L'apprentissage entre pairs est très important pour nous : il s'agit d'établir des liens avec des réseaux mondiaux de participation, tels que l'OIDP, afin d'apprendre d'autres expériences, de jumeler et de partager ce que nous avons construit et innové. 

À l'IDPAC, nous sommes motivés par le fait que nous servons de pont entre différentes organisations et gouvernements locaux et régionaux. C'est pourquoi nous avons besoin d'une coopération internationale pour encourager les associations sociales qui ont des ressources et injecter des capitaux dans leurs projets.

7. Pouvez-vous nous parler du Congrès international sur les budgets participatifs 2023, de ses objectifs, de ses invités et des thèmes qui y seront abordés ?

Cette question est très importante car le Congrès rassemble toutes ces préoccupations, réflexions et tâches en suspens dont nous avons parlé dans cette interview. Notre objectif est de fournir un espace aux citoyens pour qu'ils sachent ce que nous faisons et qu'ils puissent participer plus activement. Le budget participatif a d'abord été mis en œuvre dans les quartiers, puis dans toute la ville. Nous voulons montrer l'ensemble de ce processus.
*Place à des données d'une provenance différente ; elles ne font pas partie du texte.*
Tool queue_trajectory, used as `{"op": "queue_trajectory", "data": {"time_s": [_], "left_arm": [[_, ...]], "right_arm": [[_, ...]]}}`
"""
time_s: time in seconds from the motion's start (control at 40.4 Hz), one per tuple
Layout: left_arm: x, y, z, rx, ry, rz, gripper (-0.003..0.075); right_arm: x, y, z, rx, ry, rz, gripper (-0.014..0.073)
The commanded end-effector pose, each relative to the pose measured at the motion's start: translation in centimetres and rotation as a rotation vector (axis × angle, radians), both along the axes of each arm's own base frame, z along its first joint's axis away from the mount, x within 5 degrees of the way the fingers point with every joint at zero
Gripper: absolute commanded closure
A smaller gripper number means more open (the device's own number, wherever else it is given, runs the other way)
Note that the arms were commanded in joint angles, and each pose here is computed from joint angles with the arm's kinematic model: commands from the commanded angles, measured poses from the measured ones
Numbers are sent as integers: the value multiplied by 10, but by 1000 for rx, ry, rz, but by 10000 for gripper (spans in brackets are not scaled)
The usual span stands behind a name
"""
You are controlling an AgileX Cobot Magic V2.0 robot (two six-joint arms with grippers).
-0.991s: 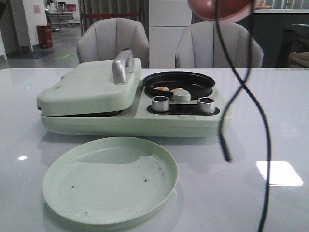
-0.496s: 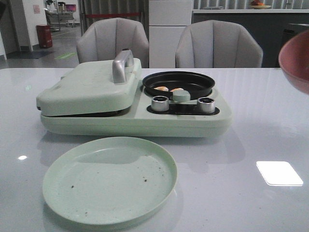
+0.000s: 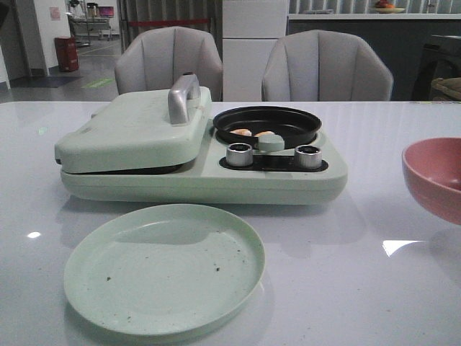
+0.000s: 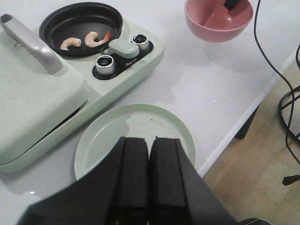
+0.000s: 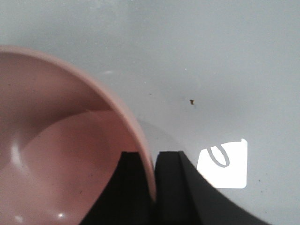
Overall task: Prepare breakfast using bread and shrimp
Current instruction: 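Lower the empty pink bowl back onto the table with the right gripper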
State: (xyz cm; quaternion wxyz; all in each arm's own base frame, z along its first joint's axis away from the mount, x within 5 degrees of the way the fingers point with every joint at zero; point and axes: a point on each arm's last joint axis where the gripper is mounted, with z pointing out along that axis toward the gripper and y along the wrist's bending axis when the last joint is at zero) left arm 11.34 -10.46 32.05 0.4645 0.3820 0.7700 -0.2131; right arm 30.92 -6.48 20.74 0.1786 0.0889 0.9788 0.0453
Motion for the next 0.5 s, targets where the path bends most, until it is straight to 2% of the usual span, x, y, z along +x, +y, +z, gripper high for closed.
{"op": "queue_trajectory", "data": {"time_s": [0.0, 0.124, 0.273, 0.322, 0.471], "left_arm": [[4, 0, 15, -71, -56, 38, 619], [4, 0, 15, -71, -56, 38, 619], [4, 0, 15, -71, -56, 38, 619], [4, 0, 15, -71, -56, 38, 619], [4, 0, 15, -71, -56, 38, 619]], "right_arm": [[9, -4, 6, -11, -67, -14, 512], [13, -5, -5, -8, -48, -17, 387], [14, -6, -3, -11, -57, -18, 133], [15, -6, 1, -12, -67, -16, 102], [11, -4, 23, -20, -112, -8, 102]]}}
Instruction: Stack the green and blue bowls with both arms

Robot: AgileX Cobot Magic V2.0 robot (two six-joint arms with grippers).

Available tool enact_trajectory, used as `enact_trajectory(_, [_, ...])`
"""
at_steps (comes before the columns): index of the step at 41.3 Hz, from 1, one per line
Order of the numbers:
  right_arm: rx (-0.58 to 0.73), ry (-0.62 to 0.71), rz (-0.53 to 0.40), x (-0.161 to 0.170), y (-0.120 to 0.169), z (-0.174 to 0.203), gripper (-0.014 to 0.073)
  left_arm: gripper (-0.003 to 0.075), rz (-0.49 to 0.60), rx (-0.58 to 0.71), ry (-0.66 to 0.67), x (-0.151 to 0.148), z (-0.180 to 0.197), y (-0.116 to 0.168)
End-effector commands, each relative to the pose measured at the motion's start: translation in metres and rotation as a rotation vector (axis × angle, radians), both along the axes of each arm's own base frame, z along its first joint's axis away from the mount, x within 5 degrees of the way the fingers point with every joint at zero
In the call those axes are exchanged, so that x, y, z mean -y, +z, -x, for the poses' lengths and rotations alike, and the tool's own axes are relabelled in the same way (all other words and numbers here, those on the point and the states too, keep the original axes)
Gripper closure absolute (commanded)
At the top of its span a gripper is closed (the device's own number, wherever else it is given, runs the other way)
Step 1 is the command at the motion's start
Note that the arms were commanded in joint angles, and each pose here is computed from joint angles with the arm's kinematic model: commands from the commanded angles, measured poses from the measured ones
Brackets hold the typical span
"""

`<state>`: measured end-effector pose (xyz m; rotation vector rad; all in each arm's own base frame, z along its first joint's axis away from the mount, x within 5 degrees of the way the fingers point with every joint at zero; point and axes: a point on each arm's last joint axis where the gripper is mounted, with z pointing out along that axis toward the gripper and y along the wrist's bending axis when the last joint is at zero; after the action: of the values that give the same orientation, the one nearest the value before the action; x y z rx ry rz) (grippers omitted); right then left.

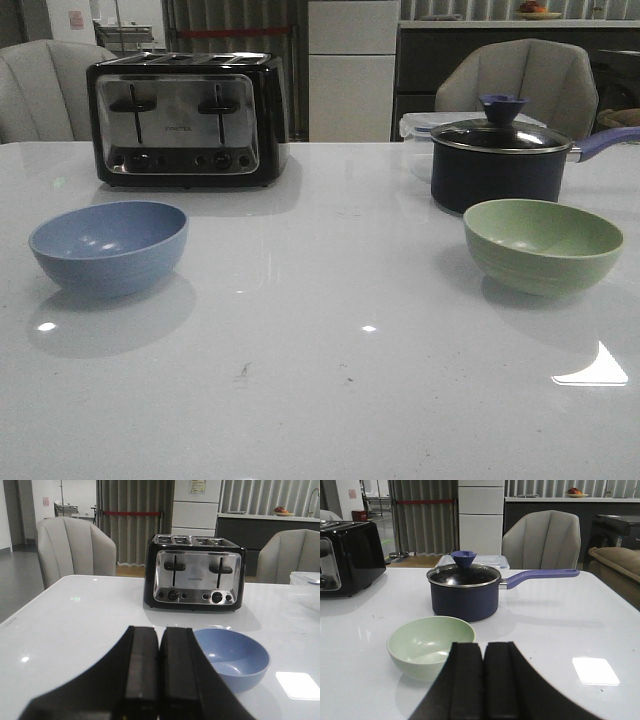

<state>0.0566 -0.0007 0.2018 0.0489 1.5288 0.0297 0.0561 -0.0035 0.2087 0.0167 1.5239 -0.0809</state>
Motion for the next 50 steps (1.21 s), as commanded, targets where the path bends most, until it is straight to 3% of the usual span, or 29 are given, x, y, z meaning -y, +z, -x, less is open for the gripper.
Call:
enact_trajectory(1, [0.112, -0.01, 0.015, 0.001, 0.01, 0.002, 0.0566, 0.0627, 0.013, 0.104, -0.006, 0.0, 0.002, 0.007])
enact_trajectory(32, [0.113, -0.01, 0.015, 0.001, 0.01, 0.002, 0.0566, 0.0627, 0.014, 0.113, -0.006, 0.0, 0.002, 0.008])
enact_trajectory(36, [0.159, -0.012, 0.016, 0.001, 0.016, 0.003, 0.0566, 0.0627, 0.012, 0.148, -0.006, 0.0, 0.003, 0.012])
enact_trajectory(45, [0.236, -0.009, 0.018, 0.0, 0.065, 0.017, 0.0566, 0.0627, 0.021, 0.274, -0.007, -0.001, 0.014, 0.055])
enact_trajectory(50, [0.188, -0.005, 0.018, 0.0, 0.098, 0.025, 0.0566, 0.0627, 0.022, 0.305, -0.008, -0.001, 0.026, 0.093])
Nous voulons montrer les innovations que nous avons réalisées et mises en œuvre par l'intermédiaire des laboratoires. Nous aspirons à explorer la possibilité pour les organisations d'obtenir des informations sur la manière dont les processus progressent, dans lesquels nous avons eu de 50 000 à 230 000 participants. Nous voulons également réfléchir à ce qui fonctionne et à ce qui ne fonctionne pas, apprendre des personnes qui viendront d'autres contextes et d'autres pays pour savoir comment faire participer les gens, comment utiliser les outils technologiques et comment mettre en œuvre ces processus participatifs de manière plus efficace et plus efficiente. 

Pour favoriser ces conversations, des panels et des tables rondes seront organisés avec des experts et nous inviterons également la communauté à participer aux discussions. 
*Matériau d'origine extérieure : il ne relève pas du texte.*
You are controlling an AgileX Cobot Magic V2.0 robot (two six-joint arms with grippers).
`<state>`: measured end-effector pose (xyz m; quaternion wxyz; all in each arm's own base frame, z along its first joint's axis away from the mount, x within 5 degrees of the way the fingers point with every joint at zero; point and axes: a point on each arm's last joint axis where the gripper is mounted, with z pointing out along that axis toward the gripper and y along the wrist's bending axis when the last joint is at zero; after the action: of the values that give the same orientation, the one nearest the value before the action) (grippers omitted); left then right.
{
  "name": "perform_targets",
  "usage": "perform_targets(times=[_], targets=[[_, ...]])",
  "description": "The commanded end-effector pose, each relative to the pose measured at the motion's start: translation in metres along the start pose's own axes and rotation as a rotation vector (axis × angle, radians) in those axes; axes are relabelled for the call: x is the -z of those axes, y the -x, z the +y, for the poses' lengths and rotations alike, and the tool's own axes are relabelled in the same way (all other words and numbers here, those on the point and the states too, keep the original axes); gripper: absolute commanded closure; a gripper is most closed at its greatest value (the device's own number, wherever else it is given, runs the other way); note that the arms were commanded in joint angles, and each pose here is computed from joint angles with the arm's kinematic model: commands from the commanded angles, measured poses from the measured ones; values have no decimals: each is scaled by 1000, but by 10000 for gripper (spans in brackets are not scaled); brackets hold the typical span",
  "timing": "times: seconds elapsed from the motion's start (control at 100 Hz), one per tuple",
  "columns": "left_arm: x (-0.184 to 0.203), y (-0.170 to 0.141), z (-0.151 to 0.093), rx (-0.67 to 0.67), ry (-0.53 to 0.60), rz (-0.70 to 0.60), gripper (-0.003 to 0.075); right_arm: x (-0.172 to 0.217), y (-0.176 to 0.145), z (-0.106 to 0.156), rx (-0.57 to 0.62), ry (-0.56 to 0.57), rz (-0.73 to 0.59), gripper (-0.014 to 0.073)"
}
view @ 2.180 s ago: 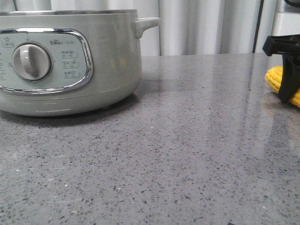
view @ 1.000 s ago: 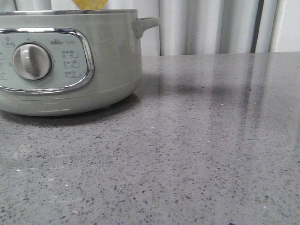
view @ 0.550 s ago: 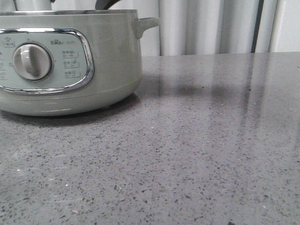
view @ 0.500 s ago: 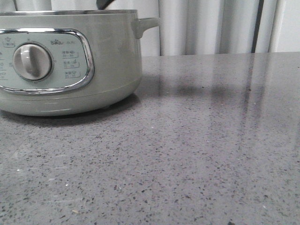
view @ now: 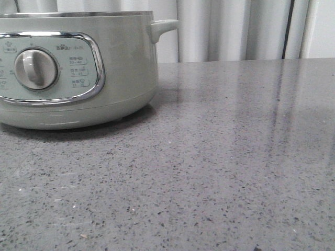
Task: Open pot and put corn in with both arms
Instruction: 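Lower the corn into the pot and open the right gripper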
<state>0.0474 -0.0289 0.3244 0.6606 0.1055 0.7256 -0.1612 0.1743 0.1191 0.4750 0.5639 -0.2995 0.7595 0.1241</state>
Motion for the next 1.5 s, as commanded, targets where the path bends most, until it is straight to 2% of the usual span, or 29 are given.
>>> perform_targets(times=[0.0, 0.07, 0.22, 0.38, 0.45, 0.56, 0.81, 1.18, 1.33, 1.49], targets=[[2, 14, 1, 9, 14, -81, 730, 54, -10, -6, 104, -116, -239, 648], [2, 16, 1, 24, 18, -104, 730, 80, -36, -3, 140, -150, -307, 648], [-1, 20, 4, 47, 35, -142, 730, 112, -82, 3, 134, -179, -339, 648], [-9, 19, 6, 55, 44, -114, 730, 145, -101, 7, 153, -245, -509, 648], [-10, 19, 6, 56, 44, -111, 730, 155, -107, 8, 156, -257, -540, 648], [-10, 19, 6, 56, 44, -111, 730, 166, -115, 9, 149, -264, -525, 648], [-10, 19, 6, 56, 44, -111, 730, 161, -128, 8, 136, -254, -375, 648], [-11, 18, 7, 57, 47, -110, 730, 161, -128, 8, 135, -254, -373, 648], [-15, 4, 10, 69, 58, -84, 730, 161, -128, 8, 135, -254, -373, 648], [-8, -22, 19, -92, 155, -138, 730, 161, -128, 8, 135, -254, -373, 648]])
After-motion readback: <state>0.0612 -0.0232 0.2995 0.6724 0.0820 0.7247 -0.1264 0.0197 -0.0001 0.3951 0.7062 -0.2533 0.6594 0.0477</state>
8. Quel message final souhaiteriez-vous adresser aux membres de l'OIDP ?

Nous nous réjouissons de vous voir tous à Bogota du 26 au 28 juillet pour participer au Congrès international des processus participatifs 2023. Nous voulons apprendre avec vous, nous dire ce que vous faites et mettre à la disposition de tous ce que nous faisons et avons ici à Bogota. Nous souhaitons également vous inviter à découvrir notre ville : Bogota est une ville résiliente et innovante qui compte de nombreux lieux uniques à visiter. 

Vous trouverez toutes les informations sur le site web du Congrès et sur le site web de l'IDPAC.